Always on the
hunt for older movies that we haven’t seen, we watched SOLDIER OF FORTUNE, a 1955
film starring Clark Gable and Susan Hayward. Gable has never been one of my top
favorites, but I’ve enjoyed just about every one of his movies I’ve seen. This
one is no exception. With a screenplay by Ernest K. Gann, based on one of his
novels, it’s a story of international intrigue set in Hong Kong. Hayward plays
a woman whose photojournalist husband (Gene Barry) has disappeared in mainland
China. She goes to Hong Kong to find someone who can locate her husband and
rescue him. Who better for that job than shady smuggler Hank Lee (Gable, of
course)? And, to the surprise of absolutely no one, Gable and Hayward fall in
love even though he’s the one trying to free her husband.

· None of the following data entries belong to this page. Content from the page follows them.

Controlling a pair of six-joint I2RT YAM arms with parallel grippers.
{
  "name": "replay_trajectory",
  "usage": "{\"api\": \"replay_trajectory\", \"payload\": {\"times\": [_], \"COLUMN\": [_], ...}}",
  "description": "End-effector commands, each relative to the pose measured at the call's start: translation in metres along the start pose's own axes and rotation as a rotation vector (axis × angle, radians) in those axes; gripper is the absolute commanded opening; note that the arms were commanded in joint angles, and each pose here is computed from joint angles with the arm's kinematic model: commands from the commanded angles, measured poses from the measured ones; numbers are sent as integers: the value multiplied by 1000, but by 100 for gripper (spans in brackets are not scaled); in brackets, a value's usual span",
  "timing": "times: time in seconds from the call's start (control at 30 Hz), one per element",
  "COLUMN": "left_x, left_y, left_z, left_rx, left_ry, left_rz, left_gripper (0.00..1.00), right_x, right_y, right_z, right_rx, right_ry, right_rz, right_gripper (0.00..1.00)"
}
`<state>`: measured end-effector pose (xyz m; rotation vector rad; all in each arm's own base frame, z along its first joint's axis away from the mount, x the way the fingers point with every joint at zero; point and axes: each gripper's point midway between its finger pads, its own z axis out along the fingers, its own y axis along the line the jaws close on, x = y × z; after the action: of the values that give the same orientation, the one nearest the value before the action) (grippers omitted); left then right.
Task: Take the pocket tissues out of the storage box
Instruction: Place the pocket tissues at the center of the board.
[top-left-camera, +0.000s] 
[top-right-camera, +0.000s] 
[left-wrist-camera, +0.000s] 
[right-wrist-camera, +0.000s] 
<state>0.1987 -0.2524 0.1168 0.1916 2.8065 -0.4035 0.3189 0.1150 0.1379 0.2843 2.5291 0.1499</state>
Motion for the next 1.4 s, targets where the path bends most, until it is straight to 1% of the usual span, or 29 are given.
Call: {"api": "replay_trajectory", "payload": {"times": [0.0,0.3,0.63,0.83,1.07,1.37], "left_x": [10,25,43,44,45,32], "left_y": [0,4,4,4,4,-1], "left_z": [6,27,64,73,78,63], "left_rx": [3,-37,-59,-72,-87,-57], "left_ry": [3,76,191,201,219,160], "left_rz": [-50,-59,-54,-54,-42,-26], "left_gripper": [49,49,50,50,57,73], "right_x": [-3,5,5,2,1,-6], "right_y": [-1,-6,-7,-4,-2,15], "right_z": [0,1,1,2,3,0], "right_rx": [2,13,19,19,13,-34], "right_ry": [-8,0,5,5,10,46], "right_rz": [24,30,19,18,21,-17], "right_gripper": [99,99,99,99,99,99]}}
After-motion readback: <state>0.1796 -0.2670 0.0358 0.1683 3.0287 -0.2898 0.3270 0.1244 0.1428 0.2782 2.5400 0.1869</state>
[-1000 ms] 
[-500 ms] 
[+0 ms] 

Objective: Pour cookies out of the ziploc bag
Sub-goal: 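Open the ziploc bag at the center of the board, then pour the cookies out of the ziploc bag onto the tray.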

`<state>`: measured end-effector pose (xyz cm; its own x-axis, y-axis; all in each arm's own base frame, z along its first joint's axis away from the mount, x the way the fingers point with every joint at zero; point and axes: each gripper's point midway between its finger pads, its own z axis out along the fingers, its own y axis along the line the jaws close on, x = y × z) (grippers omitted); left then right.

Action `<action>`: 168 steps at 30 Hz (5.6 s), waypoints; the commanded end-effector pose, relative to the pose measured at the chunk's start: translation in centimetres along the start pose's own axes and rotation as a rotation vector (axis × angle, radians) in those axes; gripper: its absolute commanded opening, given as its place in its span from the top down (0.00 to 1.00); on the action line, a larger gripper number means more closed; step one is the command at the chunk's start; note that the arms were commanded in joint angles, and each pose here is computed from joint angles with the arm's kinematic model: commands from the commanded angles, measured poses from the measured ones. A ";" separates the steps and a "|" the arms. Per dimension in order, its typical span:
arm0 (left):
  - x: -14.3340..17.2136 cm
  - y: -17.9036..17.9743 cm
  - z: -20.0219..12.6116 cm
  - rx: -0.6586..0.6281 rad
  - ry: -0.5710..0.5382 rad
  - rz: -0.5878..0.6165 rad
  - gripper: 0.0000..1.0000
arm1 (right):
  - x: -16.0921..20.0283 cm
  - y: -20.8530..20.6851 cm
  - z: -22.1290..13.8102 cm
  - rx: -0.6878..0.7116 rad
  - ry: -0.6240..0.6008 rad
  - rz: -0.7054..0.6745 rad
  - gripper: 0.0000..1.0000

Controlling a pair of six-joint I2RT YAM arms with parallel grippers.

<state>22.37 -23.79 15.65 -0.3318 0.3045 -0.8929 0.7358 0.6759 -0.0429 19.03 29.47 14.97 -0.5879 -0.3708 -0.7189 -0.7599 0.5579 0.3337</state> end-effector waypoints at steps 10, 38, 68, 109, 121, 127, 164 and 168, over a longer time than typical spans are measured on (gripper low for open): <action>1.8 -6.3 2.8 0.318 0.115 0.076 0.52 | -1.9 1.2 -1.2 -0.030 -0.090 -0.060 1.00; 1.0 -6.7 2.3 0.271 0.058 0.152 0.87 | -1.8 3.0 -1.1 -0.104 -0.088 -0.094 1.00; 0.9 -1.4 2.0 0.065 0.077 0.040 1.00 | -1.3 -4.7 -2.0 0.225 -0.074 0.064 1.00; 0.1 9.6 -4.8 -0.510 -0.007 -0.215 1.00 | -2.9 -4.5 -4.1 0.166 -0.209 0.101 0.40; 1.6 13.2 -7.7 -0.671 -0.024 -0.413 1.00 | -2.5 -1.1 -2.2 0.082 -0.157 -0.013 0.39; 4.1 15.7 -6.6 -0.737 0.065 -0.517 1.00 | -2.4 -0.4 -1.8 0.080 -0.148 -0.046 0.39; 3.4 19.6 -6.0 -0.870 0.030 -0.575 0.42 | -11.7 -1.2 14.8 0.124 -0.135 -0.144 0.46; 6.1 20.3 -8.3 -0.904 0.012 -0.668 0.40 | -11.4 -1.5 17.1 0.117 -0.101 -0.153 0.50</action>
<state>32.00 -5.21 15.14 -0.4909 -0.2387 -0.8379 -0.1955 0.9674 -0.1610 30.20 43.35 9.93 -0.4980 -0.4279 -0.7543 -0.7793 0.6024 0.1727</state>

This movie is pretty predictable, and it sure could have used a little more action
(although the last half-hour is pretty darned good), but the fun lies in
watching Gable play the more-noble-than-he-wants-to-be rogue (nobody ever
played that part better), along with Hayward looking beautiful, a great
supporting cast including Michael Rennie as a British police inspector, Tom
Tully as a shady nightclub owner, Leo Gordon as one of his minions, and Richard
Loo as a former general brought low because he was on the wrong side when the
Communists took over in China. The movie looks good, and the musical score is
pretty good, too. Overall, SOLDIER OF FORTUNE isn’t in the top rank of Gable’s
films, by any means, but it’s a likable enough movie and I’m glad we watched
it.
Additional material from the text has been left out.